为何终究无法成就一切圣果呢?因为在未灭除我相的情形下,所认定的“涅槃”并非真正的涅槃。将“有所证”与“有所悟”视为成就,实际上有所证和有所悟皆属于人相,并非真实的证悟。
下面是一个比喻,就好比有人把贼认作自己的儿子,家中的财宝都被贼偷走了,所以家中财宝“终不成就”。
为何“认一切我为涅槃”就无法成就一切圣果呢?“有我爱者”里的“我”指我相,它源于分别心;“爱”即执着。以执着之心去追求涅槃,将降服执着心当作涅槃之相,然而分别心并未消除,所以无法成就一切圣果。
“有憎我者”中的“憎”同样是执着,贪爱与憎恶皆为执着。因为怀有憎恶之心,就会憎恶生死,可这依旧是执着,而生死的根本缘由便是执着。所以,以因执着而生的憎恶之心看待生死,不过是憎恶生死罢了,无法获得解脱。
原文精读8
云何当知法不解脱?善男子,彼末世众生习菩提者,以己微证为自清净,犹未能尽我相根本。若复有人赞叹彼法,即生欢喜,便欲济度。若复诽谤彼所得者,便生嗔恨,则知我相坚固执持,潜伏藏识,游戏诸根,曾不间断。善男子,彼修道者不除我相,是故不能入清净觉。
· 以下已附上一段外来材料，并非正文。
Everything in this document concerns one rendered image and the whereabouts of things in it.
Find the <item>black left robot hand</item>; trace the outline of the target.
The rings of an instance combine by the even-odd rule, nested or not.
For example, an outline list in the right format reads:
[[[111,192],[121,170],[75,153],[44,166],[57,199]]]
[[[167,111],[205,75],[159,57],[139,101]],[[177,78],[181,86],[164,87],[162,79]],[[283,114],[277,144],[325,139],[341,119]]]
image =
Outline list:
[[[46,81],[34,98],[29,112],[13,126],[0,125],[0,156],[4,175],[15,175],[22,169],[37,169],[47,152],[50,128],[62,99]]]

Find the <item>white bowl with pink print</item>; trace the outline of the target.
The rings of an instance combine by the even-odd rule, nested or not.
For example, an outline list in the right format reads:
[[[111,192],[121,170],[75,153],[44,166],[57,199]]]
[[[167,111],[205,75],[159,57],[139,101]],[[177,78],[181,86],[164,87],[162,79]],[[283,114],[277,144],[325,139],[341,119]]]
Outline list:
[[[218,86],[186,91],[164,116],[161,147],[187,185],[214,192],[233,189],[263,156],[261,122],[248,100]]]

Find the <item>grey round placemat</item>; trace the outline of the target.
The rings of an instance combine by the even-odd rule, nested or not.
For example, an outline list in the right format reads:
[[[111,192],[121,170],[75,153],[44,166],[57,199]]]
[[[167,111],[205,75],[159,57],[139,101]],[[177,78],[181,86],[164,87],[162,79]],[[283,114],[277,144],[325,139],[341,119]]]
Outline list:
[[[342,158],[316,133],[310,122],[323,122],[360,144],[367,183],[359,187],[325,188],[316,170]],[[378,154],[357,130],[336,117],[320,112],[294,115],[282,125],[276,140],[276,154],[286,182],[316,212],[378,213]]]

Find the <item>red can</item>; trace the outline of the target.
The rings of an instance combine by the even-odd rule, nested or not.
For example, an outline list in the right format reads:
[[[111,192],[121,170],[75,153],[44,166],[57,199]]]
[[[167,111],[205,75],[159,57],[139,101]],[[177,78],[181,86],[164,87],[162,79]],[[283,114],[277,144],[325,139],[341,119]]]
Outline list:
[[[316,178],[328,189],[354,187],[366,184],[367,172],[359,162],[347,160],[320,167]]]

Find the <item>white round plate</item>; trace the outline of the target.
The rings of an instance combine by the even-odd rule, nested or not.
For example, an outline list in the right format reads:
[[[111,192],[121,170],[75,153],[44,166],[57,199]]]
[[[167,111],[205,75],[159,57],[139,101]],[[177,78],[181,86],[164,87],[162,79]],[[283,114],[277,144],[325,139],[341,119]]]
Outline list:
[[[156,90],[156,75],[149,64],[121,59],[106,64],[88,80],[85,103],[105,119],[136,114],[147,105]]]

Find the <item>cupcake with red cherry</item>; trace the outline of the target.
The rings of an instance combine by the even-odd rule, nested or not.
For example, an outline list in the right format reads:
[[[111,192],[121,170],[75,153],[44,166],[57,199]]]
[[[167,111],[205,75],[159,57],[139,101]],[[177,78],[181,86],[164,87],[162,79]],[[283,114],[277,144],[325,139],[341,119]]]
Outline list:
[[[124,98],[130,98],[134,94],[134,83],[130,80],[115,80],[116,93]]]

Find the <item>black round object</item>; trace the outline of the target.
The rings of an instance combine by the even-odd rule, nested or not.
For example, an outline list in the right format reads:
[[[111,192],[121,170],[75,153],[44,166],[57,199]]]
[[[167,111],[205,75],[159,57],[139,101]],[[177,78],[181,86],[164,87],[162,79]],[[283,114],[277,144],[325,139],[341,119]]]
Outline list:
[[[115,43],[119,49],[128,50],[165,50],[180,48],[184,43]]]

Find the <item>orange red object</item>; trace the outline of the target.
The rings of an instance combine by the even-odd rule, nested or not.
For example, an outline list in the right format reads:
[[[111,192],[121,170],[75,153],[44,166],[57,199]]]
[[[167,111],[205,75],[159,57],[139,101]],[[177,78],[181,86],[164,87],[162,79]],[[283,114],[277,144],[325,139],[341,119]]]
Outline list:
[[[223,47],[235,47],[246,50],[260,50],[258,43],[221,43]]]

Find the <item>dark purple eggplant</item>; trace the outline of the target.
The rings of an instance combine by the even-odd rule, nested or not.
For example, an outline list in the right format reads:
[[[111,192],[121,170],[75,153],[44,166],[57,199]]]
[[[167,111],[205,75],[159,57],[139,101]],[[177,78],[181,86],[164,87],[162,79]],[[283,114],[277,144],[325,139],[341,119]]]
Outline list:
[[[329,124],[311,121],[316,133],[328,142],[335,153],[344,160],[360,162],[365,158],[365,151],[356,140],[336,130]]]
善男子,若知我空,无毁我者;有我说法,我未断故。众生寿命,亦复如是。
解析:
如何知晓所证之法无法令人解脱呢?修习佛法的末世众生,常将自身微不足道的证悟视为真正的悟境,实际上我相并未消除。此类人若遇到赞叹自己之人,便会心生欢喜,试图去度化他人;若遇到诽谤自己之人,就会心生嗔恨。由此可知,此人心中我相根深蒂固,潜藏于藏识之中,操控着诸根,从未间断。这些修行者倘若无法灭除我相,便无法证入清净圆满的觉悟之境。
倘若知晓我相本就为空,便不会存在“毁谤我”这类事情。若意识里仍有“我在说法”这样的认知,那么我相尚未断绝。“众生相”“寿命相”亦是如此。
我相源自第七识分别心,六根属于第六识执着心。在六根之上,存在着情绪,还有对黑暗、光明、虚空、自我意识、无以及当下妄想的执着。因此,从凡夫的六根境界修行至分别心的境界,还有很长的路要走。
原文精读9
善男子,末世众生说病为法,是故名为可怜愍者。虽勤精进,增益诸病,是故不能入清净觉。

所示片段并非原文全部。